Anche il presidente del Senato, Pietro Grasso, ha ricordato il giudice ucciso.
“Nel 30mo anniversario della strage di via Pipitone – ha detto Grasso-, desidero rivolgere un pensiero memore, grato e commosso a Giovanni, Elvira e Caterina Chinnici, ai familiari del maresciallo dei Carabinieri Mario Trapassi, del brigadiere Salvatore Bartolotta e del portiere dello stabile Stefano Li Sacchi, che insieme a Rocco Chinnici furono uccisi quel 29 luglio del 1983”.

“Uomo di altissime doti umane e morali, Rocco Chinnici è stato un magistrato integerrimo, un punto di riferimento determinante nella formazione mia e di tanti colleghi, tanto da essere soprannominato il giudice papà, perché per noi fu testimone e maestro. La sua profonda capacità di analisi e le sue intuizioni gli avevano permesso di cogliere, quando ancora erano grandemente lacunose le conoscenze sul fenomeno, l’ordinarietà del potere mafioso, quei rapporti tra affari e potere che i processi successivi alla sua morte avrebbero poi svelato”.

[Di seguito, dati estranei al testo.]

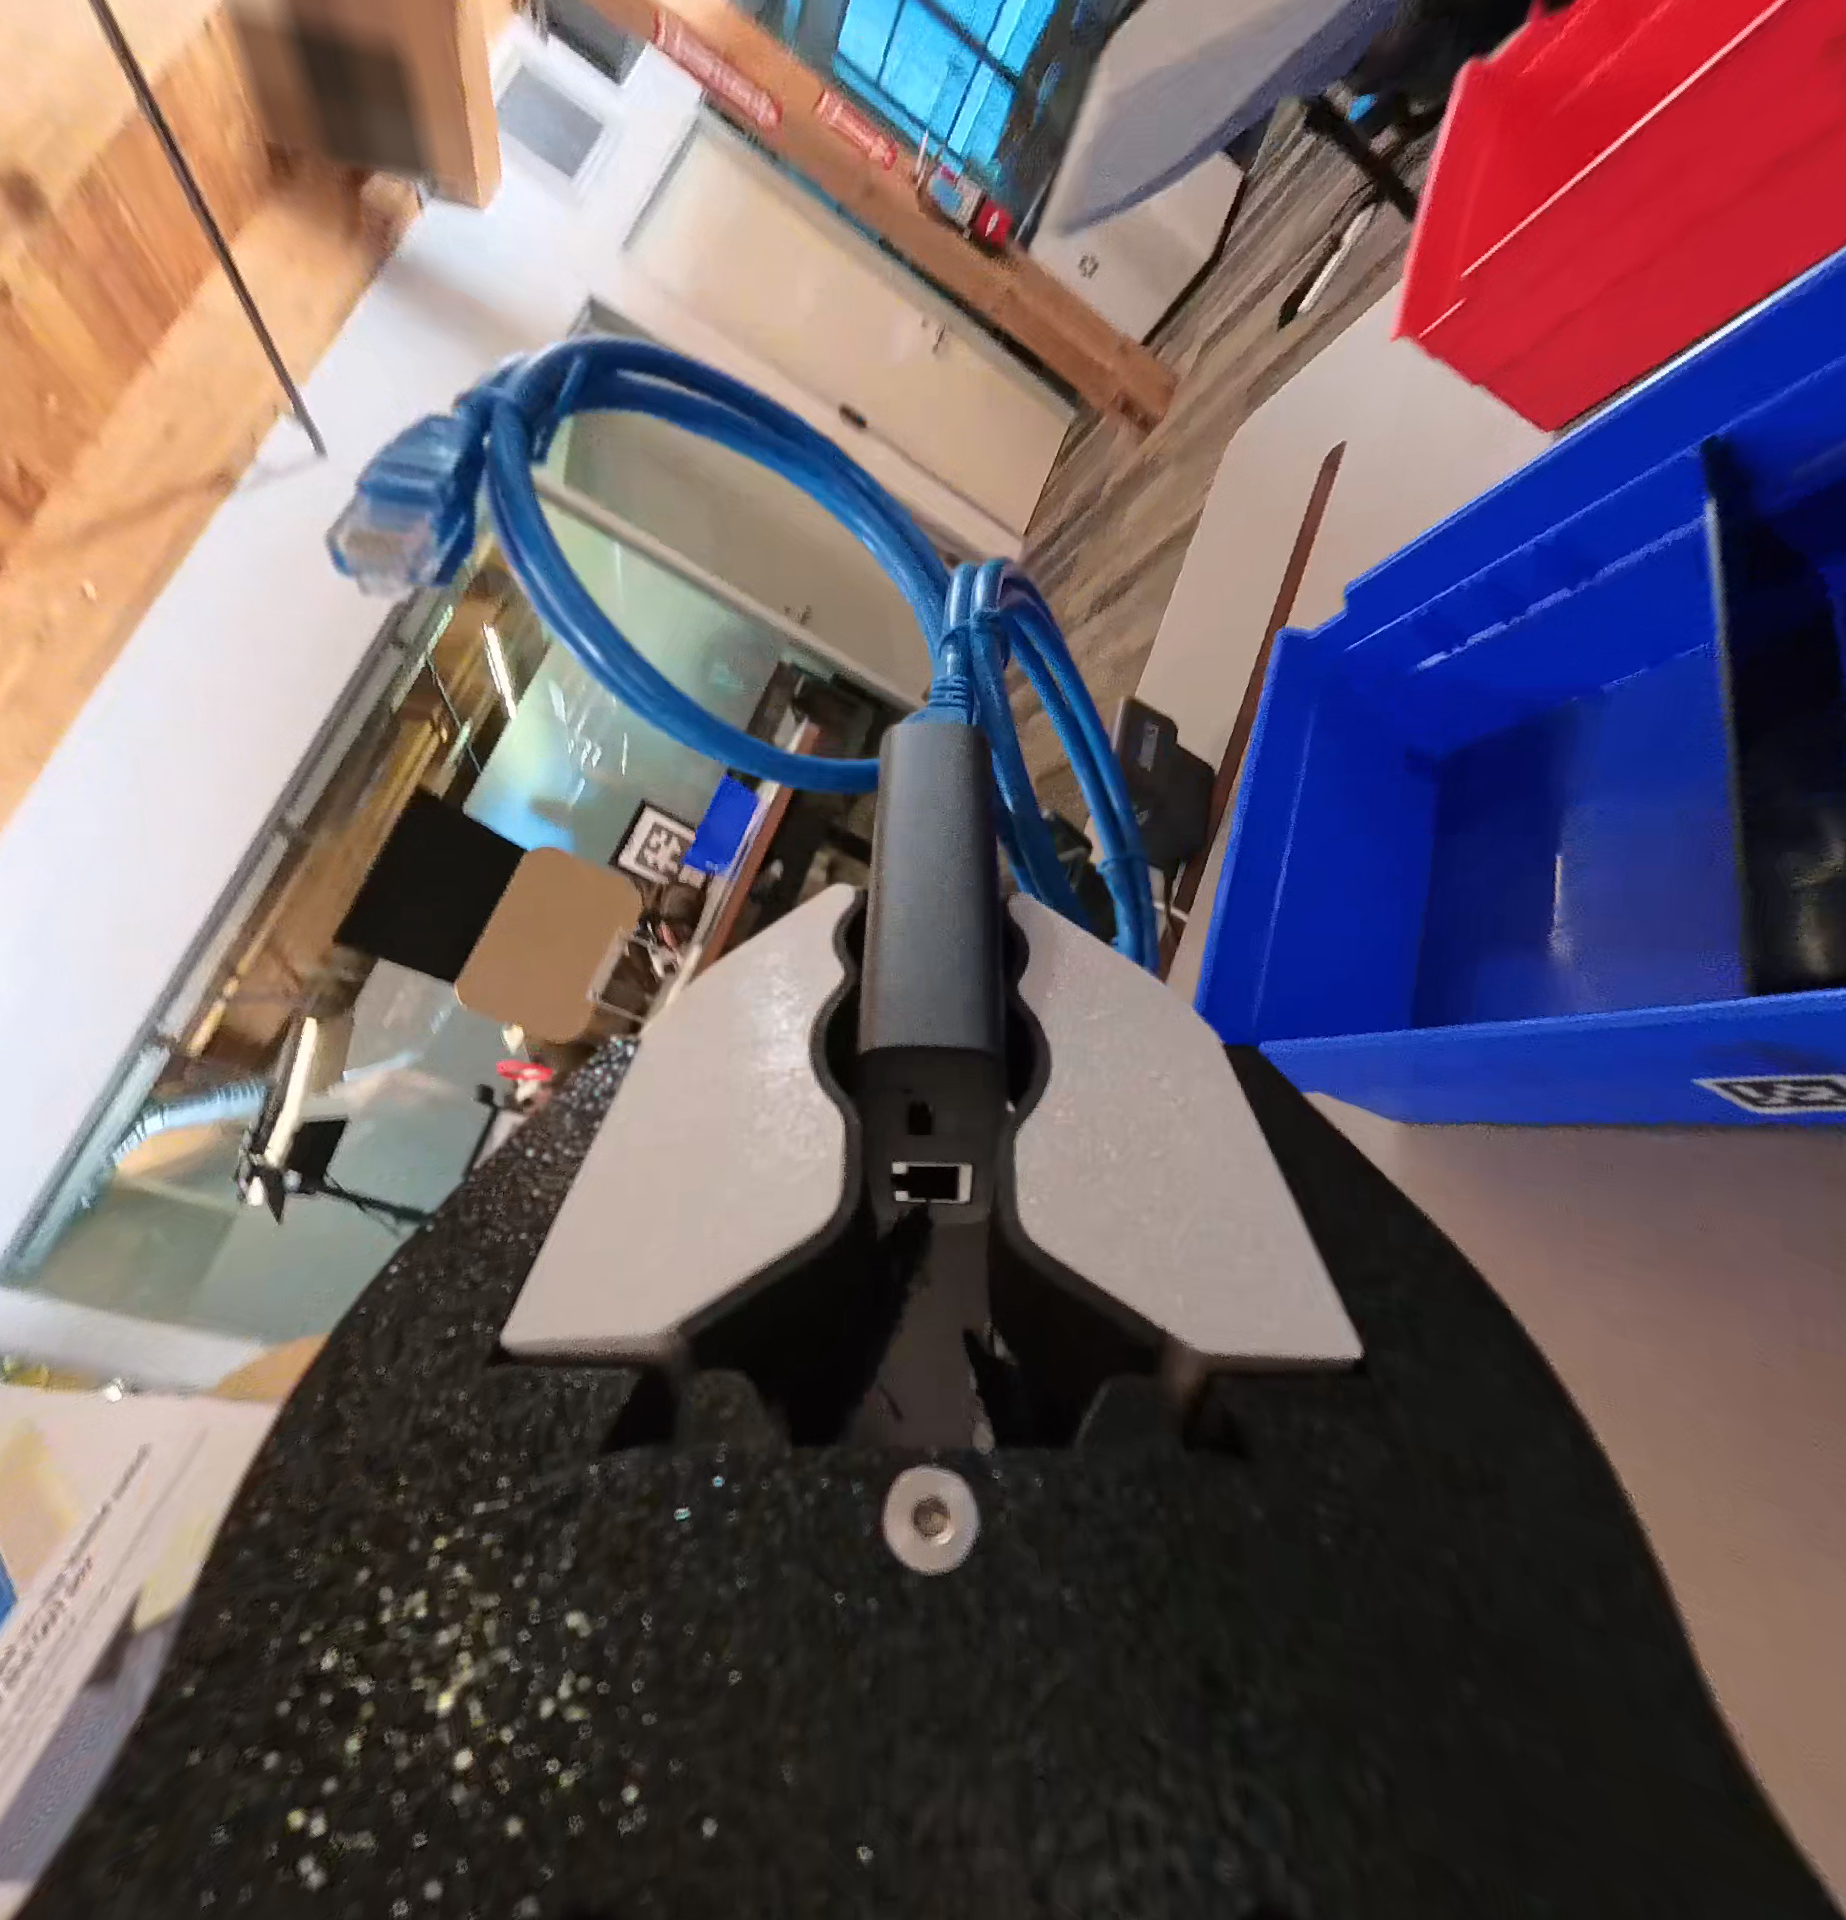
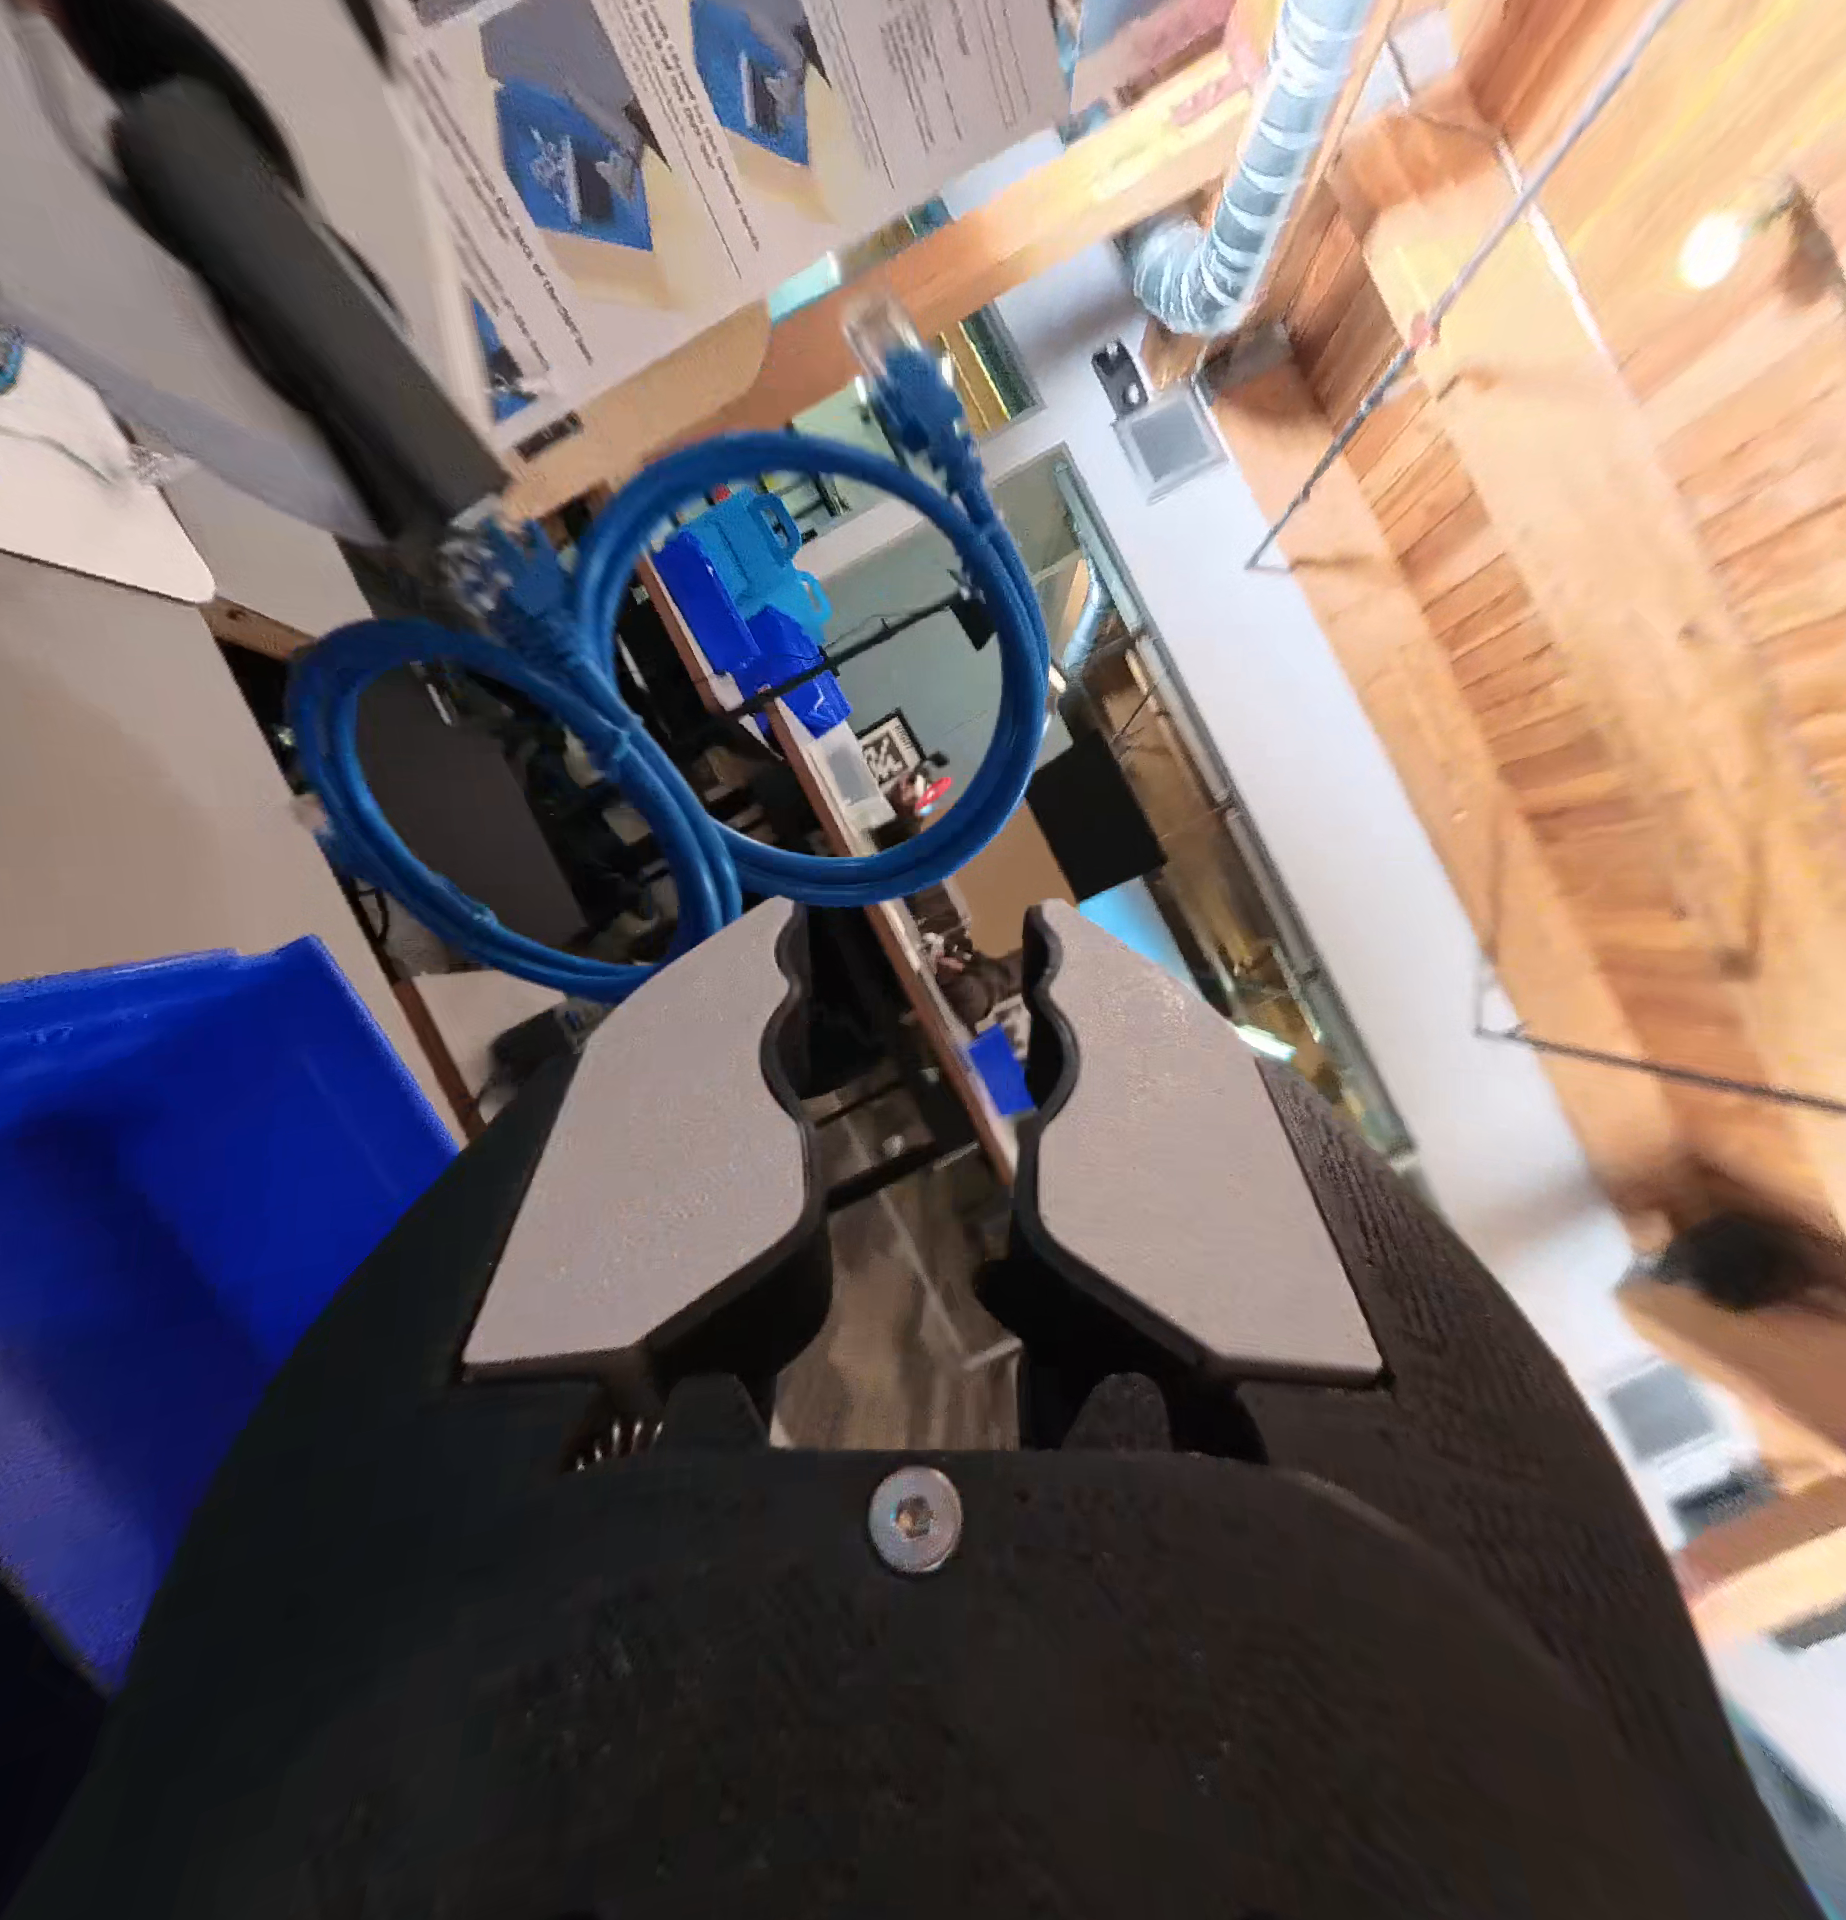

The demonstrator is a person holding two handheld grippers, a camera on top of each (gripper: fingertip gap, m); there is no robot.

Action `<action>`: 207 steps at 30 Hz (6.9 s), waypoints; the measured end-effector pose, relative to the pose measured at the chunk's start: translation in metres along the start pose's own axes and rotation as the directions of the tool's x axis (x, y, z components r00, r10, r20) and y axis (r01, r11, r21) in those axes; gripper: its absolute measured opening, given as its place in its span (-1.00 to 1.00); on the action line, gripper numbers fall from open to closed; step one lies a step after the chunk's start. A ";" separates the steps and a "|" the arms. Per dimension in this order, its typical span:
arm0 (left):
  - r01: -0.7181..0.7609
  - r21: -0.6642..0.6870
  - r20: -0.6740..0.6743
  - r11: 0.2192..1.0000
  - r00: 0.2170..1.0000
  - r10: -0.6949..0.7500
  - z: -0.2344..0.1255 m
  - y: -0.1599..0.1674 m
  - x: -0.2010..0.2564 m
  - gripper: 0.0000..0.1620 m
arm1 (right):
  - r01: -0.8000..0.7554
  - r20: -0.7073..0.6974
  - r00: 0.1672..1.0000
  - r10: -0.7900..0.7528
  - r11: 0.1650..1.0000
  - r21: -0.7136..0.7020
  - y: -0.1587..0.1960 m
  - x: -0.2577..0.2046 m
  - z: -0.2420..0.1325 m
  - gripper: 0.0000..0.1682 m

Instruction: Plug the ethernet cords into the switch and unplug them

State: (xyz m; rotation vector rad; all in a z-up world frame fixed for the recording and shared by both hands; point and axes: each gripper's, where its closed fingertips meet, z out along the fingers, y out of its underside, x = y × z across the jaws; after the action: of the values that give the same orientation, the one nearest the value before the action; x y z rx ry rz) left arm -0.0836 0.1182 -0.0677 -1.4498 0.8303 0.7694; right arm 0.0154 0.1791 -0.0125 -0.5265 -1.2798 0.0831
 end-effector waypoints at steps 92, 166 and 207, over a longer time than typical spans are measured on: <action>-0.217 0.057 -0.182 0.975 0.958 0.224 -0.013 -0.035 0.045 -0.74 | 0.336 0.257 0.898 -0.358 0.933 0.125 -0.027 -0.109 0.041 -0.65; 0.050 0.573 -0.283 0.818 0.949 0.141 -0.058 -0.081 0.046 -0.73 | 0.096 0.370 0.908 -0.195 0.958 0.271 -0.072 -0.119 0.015 -0.58; 0.093 0.540 -0.295 0.837 0.952 0.085 -0.041 -0.070 0.137 -0.73 | 0.250 0.384 0.785 -0.486 0.816 0.522 -0.016 -0.168 -0.051 -0.72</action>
State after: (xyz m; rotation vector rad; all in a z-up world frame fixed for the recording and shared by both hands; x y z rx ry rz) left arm 0.0472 0.0719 -0.1461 -1.0530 1.1762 0.2529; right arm 0.0080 0.0906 -0.1645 0.1868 -1.7974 0.1794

“La sua religione – ha aggiunto Grasso – era il suo lavoro, la passione per quello che faceva. Credeva fermamente nella necessità del lavoro di equipe e pose le basi per la nascita di quello che sarebbe stato il pool antimafia. Era ben consapevole dell’altissimo rischio della sua persona, ma questa fredda lucidità non lo fece arrendere mai. Sapeva che con la sua uccisione si sarebbe tentato di eliminare le sue conoscenze, di soffocare la sua volontà di riscatto e per questo non si stancò mai di trasmettere le une e di infondere l’altra. Lo faceva dialogando con tutti, con la gente comune, con gli uomini di potere, con i suoi colleghi, ma soprattutto amava incontrare i giovani per parlare di antimafia, di lotta alla droga, di una Sicilia libera”.

“Prendiamo dunque esempio – ha concluso il presidente del Senato – da chi, come Rocco Chinnici, ha immolato la propria vita in nome della giustizia affinché questo sacrificio non sia reso inutile, affinché la storia di questi martiri ci dia la forza per continuare a lottare in nome della verità e della legalità”.

“Rocco Chinnici è considerato il padre di quel pool antimafia nato per stroncare e combattere la criminalità organizzata, che capì il sofisticato e perverso sistema ‘Cosa Nostra’ e intuì l’importanza di farlo conoscere e comprendere, parlandone alla gente, ai giovani, per poterlo estirpare”.
E’ quanto affermato dalla deputata del Pd e responsabile Antimafia e Legalità del Partito democratico, Pina Picierno.

“Con il suo lavoro e la sua attività investigativa ha lasciato un’importantissima eredità nella lotta alla mafia, pretendendo da politica e istituzioni più coerenza, più decisione nel colpire gli interessi economici delle mafie e le collusioni presenti in tutta Italia. A lui e alle altre vittime va il nostro commosso ricordo e riconoscimento per aver sacrificato la vita al servizio dello Stato e della legalità”.